_TRY IT_.
Nothing outside the range below should be printed. Output exactly the lines from the line with "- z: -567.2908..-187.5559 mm" to the line with "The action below", both included.

#### PROVIDED INFORMATION

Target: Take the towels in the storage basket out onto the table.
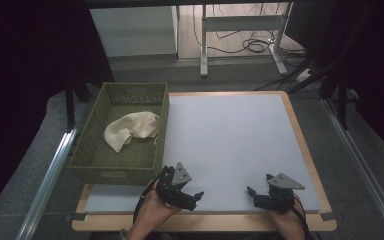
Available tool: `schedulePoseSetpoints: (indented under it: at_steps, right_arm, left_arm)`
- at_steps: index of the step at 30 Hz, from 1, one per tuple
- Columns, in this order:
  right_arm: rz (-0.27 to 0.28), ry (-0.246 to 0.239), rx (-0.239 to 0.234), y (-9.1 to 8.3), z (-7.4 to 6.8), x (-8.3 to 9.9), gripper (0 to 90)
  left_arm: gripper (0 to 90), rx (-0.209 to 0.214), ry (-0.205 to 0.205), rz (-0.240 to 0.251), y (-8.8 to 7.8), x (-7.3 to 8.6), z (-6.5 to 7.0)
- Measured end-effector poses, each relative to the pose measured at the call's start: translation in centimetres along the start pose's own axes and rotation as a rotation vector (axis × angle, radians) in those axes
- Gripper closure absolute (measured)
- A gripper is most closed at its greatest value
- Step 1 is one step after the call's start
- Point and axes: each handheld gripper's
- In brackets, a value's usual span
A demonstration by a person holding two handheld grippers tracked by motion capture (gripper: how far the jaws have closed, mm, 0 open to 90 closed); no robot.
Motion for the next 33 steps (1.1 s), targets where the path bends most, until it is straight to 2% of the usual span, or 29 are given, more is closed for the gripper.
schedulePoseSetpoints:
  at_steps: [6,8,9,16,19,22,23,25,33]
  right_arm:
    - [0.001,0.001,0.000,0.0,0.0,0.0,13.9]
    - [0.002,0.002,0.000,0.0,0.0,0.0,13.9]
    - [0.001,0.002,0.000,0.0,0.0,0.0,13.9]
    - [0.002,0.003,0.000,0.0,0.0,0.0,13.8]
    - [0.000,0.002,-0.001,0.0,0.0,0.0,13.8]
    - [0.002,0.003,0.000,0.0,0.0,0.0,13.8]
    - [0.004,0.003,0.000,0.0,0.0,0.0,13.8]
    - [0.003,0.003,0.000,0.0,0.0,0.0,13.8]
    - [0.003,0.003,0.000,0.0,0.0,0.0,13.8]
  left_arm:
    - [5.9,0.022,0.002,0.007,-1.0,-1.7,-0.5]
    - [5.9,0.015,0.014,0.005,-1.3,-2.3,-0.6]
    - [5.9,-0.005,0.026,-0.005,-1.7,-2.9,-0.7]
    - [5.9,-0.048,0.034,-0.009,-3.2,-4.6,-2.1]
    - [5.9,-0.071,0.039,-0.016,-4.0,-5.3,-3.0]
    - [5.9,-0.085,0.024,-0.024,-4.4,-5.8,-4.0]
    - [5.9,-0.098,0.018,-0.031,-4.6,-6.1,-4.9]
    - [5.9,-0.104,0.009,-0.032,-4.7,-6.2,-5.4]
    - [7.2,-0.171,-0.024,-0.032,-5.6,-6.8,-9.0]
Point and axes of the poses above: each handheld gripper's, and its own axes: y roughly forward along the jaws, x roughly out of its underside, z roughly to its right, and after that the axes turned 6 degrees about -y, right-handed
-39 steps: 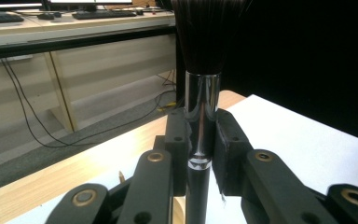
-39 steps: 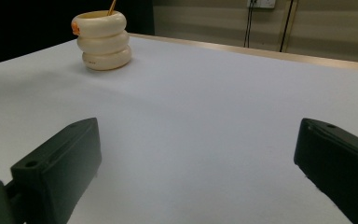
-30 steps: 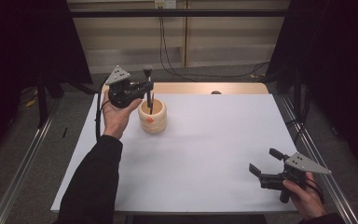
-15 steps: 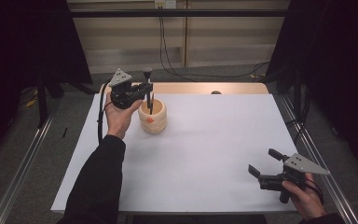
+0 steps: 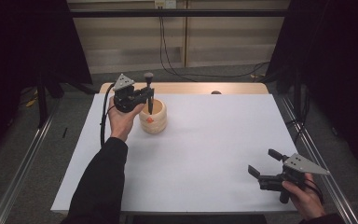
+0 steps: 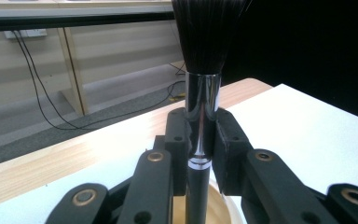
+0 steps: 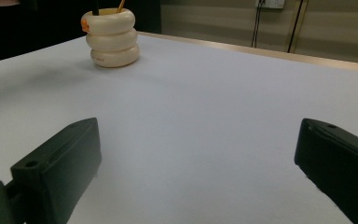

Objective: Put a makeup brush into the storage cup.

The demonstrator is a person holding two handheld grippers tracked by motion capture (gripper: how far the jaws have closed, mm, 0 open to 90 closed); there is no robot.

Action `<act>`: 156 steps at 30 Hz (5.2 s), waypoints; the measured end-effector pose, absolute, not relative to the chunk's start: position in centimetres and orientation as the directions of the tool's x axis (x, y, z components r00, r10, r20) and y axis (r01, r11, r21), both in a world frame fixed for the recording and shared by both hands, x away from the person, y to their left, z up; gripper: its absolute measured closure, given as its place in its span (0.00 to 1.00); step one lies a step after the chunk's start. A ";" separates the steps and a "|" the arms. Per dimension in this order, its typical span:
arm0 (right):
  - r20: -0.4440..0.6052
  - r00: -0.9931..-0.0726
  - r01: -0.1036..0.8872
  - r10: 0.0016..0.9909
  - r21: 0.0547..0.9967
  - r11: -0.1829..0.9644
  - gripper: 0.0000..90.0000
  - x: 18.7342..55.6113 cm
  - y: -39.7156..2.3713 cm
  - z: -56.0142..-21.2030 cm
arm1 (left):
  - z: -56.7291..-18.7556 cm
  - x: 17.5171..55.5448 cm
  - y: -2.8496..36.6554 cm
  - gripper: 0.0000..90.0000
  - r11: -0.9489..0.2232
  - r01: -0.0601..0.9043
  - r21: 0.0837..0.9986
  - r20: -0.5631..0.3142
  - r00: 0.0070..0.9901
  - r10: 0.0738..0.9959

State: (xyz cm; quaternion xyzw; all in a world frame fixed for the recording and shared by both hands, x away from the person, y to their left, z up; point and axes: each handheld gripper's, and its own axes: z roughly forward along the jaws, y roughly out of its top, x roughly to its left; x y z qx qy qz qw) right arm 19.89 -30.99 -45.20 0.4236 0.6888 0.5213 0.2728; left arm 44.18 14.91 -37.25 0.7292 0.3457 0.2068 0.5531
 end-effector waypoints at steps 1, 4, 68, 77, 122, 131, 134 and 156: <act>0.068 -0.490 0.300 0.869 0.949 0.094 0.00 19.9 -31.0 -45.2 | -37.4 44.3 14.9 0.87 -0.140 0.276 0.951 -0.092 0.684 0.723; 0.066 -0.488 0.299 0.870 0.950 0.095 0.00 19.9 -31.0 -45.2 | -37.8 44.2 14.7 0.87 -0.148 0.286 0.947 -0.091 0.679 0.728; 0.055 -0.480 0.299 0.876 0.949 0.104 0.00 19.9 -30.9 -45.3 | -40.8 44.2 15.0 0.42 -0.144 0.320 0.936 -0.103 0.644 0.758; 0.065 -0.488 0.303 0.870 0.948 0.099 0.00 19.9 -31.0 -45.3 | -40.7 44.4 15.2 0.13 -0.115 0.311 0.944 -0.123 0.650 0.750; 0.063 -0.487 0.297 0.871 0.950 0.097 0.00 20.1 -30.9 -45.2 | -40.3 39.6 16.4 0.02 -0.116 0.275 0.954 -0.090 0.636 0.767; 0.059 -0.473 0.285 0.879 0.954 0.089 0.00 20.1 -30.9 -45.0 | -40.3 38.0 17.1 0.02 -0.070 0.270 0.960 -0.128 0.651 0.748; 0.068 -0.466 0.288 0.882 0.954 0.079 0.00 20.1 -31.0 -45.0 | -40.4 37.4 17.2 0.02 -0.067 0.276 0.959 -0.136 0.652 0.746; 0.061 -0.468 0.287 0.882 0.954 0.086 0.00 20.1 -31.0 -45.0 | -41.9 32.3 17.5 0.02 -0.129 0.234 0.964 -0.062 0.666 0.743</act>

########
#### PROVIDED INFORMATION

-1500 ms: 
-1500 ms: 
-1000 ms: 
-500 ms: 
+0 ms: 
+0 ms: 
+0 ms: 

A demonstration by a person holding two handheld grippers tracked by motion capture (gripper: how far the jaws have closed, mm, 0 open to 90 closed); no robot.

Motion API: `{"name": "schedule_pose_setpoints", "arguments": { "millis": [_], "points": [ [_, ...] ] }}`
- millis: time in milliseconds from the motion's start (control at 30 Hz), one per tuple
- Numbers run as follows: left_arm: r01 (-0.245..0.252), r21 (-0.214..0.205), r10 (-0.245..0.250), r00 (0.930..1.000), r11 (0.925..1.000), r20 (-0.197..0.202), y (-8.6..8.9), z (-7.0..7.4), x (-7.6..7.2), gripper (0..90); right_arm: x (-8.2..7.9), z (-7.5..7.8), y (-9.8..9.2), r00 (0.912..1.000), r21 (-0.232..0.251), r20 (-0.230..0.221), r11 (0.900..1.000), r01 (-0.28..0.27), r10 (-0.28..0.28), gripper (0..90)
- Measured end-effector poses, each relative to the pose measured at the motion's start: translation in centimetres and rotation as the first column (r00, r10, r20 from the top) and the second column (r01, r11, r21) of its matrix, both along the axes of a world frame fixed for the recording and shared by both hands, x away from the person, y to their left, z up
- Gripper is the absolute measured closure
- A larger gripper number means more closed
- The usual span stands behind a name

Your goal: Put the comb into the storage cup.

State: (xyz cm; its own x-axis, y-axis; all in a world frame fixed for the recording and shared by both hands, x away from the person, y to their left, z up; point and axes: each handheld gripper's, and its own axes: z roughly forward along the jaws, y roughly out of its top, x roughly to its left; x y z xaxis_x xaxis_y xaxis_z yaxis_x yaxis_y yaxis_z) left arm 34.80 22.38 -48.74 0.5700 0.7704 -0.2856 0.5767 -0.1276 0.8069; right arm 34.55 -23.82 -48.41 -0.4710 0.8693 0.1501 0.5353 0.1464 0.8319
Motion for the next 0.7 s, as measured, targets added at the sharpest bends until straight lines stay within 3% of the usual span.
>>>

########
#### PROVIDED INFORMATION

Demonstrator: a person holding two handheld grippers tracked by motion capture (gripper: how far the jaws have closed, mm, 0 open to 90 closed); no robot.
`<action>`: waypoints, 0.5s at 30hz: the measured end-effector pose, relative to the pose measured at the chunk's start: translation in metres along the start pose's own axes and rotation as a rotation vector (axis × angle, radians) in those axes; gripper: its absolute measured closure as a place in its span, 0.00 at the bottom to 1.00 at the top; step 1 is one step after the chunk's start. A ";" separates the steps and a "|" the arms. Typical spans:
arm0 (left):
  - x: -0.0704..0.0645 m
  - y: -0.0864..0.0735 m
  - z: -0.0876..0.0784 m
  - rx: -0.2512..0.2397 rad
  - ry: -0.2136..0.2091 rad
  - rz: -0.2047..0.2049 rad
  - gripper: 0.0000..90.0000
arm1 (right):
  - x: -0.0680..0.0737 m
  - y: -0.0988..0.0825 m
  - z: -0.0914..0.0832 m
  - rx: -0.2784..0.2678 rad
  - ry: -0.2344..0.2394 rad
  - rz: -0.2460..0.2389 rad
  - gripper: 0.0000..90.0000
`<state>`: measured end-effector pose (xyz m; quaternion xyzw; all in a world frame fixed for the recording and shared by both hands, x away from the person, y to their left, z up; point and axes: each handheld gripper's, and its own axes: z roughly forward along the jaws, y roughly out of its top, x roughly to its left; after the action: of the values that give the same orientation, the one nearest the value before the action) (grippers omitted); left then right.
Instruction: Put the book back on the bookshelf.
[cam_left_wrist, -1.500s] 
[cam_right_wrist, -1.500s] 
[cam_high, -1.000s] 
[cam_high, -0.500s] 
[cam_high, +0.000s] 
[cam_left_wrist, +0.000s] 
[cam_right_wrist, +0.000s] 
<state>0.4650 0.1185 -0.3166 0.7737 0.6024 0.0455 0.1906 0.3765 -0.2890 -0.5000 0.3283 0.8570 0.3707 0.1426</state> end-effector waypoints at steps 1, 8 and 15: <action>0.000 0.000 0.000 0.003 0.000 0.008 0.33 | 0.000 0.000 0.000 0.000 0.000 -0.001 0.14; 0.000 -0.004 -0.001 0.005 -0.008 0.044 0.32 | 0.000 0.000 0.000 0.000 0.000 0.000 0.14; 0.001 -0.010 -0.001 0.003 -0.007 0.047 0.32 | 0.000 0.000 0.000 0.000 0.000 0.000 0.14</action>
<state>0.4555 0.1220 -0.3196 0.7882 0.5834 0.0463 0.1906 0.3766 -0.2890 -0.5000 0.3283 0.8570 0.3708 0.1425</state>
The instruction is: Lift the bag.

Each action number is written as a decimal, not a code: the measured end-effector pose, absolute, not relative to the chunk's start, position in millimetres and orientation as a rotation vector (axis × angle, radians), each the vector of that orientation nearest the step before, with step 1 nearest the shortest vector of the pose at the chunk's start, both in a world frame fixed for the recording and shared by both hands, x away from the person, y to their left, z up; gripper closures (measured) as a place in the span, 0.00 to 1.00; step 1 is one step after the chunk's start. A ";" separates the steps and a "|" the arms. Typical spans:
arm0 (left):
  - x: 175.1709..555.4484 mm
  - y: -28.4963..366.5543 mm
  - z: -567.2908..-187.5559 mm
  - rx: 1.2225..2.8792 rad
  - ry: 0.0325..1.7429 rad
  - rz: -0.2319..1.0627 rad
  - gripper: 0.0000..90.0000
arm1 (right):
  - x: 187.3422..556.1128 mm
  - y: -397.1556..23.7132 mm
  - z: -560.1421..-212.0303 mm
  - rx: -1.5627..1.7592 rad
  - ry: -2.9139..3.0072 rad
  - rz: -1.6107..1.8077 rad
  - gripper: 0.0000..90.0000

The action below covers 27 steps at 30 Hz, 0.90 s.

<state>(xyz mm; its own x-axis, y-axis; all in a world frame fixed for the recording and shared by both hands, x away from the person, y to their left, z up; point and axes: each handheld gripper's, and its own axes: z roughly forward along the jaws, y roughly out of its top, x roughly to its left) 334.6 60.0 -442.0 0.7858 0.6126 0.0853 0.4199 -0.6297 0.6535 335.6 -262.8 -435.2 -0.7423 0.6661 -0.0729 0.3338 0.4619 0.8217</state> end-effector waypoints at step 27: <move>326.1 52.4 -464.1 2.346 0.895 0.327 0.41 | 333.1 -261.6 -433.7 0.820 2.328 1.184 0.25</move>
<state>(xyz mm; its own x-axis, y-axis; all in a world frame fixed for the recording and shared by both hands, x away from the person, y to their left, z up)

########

_EXERCISE SOLUTION_.
  - z: -567.2908..-187.5559 mm
  - rx: 1.2225..2.8792 rad
  - ry: 0.0325..1.7429 rad
  - rz: -0.2319..1.0627 rad
  - gripper: 0.0000..90.0000
arm1 (right):
  - x: 187.3422..556.1128 mm
  - y: -397.1556..23.7132 mm
  - z: -560.1421..-212.0303 mm
  - rx: -1.5627..1.7592 rad
  - ry: -2.9139..3.0072 rad
  - rz: -1.6107..1.8077 rad
  - gripper: 0.0000..90.0000

The action below covers 27 steps at 30 Hz, 0.90 s.

The answer given above is complete.